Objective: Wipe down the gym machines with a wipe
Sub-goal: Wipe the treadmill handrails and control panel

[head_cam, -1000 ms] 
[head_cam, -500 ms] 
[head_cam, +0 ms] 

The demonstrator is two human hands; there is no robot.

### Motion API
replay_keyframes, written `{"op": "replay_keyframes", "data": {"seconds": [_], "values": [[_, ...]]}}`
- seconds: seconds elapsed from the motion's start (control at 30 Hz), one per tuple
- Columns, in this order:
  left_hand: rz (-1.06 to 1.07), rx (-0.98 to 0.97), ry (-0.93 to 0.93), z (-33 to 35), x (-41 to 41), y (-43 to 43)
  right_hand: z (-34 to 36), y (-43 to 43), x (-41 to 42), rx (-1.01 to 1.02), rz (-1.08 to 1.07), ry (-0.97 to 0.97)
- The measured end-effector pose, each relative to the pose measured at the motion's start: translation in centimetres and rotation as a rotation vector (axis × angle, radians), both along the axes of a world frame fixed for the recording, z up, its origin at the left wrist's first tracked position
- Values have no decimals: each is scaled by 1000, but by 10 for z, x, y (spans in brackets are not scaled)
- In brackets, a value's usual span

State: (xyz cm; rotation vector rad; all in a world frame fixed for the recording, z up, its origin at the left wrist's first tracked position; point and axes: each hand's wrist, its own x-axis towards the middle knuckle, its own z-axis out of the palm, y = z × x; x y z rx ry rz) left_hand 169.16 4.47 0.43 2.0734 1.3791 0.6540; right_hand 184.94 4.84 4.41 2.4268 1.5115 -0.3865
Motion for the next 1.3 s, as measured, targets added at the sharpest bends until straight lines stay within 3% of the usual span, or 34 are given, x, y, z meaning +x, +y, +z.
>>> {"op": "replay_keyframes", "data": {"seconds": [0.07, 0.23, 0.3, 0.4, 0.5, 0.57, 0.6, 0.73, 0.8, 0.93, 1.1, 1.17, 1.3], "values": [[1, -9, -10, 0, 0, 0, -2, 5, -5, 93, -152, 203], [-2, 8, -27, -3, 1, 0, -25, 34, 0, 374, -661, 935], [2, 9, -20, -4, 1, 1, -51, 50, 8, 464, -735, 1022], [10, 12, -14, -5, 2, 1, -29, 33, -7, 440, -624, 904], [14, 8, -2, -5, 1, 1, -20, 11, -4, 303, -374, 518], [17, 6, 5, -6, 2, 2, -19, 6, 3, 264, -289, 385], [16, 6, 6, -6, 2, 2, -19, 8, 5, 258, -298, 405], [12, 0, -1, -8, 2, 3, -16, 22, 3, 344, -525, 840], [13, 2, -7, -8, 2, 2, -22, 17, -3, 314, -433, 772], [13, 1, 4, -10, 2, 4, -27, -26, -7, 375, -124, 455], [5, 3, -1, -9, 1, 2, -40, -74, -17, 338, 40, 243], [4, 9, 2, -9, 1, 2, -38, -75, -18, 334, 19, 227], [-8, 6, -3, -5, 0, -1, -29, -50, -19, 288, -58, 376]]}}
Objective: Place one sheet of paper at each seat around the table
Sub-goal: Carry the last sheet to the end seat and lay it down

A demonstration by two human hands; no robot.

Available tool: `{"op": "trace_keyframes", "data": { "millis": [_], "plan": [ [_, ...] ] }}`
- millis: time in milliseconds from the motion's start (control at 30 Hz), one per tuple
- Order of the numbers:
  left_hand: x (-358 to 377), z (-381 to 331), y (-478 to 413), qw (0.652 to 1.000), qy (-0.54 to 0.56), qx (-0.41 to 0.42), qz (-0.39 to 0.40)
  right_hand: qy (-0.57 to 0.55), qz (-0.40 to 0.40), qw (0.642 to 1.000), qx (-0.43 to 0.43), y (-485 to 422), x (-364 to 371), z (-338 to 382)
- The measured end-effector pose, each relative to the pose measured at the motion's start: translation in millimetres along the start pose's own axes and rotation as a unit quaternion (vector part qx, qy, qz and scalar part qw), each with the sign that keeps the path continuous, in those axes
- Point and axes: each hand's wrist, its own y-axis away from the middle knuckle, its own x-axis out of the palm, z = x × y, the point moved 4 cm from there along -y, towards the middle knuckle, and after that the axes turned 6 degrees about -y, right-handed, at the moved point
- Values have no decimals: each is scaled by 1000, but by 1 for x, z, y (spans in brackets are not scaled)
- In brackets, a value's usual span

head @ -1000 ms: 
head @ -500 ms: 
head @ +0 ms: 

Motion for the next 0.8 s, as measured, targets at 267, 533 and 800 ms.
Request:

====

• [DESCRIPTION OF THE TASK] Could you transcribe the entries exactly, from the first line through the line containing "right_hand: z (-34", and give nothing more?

• [EXERCISE RESPONSE]
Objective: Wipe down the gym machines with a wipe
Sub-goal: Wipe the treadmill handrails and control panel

[head_cam, -1000 ms] 
[head_cam, -500 ms] 
[head_cam, +0 ms] 

The demonstrator is two human hands; there is no robot.

### Motion API
replay_keyframes, written `{"op": "replay_keyframes", "data": {"seconds": [_], "values": [[_, ...]]}}`
- seconds: seconds elapsed from the motion's start (control at 30 Hz), one per tuple
- Columns, in this order:
  left_hand: rz (-1.06 to 1.07), rx (-0.98 to 0.97), ry (-0.93 to 0.93), z (-33 to 35), x (-41 to 41), y (-43 to 43)
  right_hand: z (-34 to 36), y (-43 to 43), x (-41 to 42), rx (-1.01 to 1.02), rz (-1.08 to 1.07), ry (-0.97 to 0.97)

Nothing else is part of this output.